[Assigned task] Print the listing again exactly, leaving nothing out.

──────── Supplied information ────────

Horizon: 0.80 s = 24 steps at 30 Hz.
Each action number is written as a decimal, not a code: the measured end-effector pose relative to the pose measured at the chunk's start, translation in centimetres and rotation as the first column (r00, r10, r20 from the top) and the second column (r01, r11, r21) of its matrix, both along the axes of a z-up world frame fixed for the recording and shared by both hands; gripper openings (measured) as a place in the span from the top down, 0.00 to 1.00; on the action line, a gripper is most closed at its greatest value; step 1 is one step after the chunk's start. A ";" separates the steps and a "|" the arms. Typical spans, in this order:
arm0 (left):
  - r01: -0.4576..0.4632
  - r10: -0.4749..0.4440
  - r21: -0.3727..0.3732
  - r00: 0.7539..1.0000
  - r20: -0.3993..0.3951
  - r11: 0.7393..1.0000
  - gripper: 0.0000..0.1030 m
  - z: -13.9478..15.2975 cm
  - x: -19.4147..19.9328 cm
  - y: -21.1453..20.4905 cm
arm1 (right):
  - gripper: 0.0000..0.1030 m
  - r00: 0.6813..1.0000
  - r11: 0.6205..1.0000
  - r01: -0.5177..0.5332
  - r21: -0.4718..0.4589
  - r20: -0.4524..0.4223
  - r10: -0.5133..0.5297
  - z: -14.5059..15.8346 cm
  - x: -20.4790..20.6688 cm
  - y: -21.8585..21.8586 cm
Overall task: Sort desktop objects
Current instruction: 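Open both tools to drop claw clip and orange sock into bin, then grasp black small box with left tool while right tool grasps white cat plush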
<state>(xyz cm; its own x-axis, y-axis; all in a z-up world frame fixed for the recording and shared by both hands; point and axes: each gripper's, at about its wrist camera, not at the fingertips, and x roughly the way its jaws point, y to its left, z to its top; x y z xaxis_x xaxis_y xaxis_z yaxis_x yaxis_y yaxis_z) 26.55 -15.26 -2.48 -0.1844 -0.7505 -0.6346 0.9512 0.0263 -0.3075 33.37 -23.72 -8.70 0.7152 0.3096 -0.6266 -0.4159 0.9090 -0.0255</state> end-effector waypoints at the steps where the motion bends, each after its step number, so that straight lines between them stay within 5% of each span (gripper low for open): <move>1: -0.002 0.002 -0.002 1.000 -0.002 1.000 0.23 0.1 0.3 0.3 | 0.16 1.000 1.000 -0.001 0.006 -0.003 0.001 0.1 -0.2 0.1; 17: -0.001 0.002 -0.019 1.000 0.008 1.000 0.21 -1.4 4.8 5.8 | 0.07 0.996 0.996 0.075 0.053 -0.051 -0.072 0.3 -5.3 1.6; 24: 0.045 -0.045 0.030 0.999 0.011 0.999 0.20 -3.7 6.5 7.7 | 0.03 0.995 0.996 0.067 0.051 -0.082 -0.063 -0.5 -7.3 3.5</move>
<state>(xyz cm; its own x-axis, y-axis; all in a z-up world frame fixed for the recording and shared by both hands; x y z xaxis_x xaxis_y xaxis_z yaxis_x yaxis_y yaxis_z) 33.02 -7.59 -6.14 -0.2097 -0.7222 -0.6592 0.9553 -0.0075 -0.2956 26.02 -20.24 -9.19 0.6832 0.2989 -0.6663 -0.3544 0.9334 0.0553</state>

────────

[Exercise response]
Horizon: 0.80 s = 24 steps at 30 Hz.
Each action number is written as a decimal, not a code: the measured end-effector pose relative to the pose measured at the chunk's start, translation in centimetres and rotation as the first column (r00, r10, r20 from the top) and the second column (r01, r11, r21) of its matrix, both along the axes of a z-up world frame fixed for the recording and shared by both hands; gripper openings (measured) as a place in the span from the top down, 0.00 to 1.00; on the action line, a gripper is most closed at its greatest value; step 1 is one step after the chunk's start. A ";" separates the steps and a "|" the arms. Typical spans, in this order:
arm0 (left):
  - r01: -0.4576..0.4632
  - r10: -0.4749..0.4440
  - r21: -0.3727..0.3732
  - r00: 0.7539..1.0000
  - r20: -0.3993..0.3951
  - r11: 0.7393..1.0000
  - gripper: 0.0000..0.1030 m
  - z: -13.9478..15.2975 cm
  - x: -19.4147..19.9328 cm
  - y: -21.1453..20.4905 cm
arm1 (right):
  - gripper: 0.0000..0.1030 m
  - r00: 0.6813..1.0000
  - r11: 0.6205..1.0000
  - r01: -0.5177..0.5332
  - r21: -0.4718..0.4589
  - r20: -0.4524..0.4223
  - r10: -0.5133..0.5297
  - z: -14.5059..15.8346 cm
  - x: -20.4790..20.6688 cm
  - y: -21.8585..21.8586 cm
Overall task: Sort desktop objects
Current instruction: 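Open both tools to drop claw clip and orange sock into bin, then grasp black small box with left tool while right tool grasps white cat plush
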<state>(xyz cm; its own x-axis, y-axis; all in a z-up world frame fixed for the recording and shared by both hands; point and axes: each gripper's, at about its wrist camera, not at the fingertips, and x roughly the way its jaws point, y to its left, z to its top; x y z xaxis_x xaxis_y xaxis_z yaxis_x yaxis_y yaxis_z) 26.55 -15.26 -2.48 -0.1844 -0.7505 -0.6346 0.9512 0.0263 -0.3075 33.37 -23.72 -8.70 0.7152 0.3096 -0.6266 -0.4159 0.9090 -0.0255</state> end-effector waypoints at the steps where the motion bends, each after its step number, so that straight lines between them stay within 5% of each span (gripper low for open): <move>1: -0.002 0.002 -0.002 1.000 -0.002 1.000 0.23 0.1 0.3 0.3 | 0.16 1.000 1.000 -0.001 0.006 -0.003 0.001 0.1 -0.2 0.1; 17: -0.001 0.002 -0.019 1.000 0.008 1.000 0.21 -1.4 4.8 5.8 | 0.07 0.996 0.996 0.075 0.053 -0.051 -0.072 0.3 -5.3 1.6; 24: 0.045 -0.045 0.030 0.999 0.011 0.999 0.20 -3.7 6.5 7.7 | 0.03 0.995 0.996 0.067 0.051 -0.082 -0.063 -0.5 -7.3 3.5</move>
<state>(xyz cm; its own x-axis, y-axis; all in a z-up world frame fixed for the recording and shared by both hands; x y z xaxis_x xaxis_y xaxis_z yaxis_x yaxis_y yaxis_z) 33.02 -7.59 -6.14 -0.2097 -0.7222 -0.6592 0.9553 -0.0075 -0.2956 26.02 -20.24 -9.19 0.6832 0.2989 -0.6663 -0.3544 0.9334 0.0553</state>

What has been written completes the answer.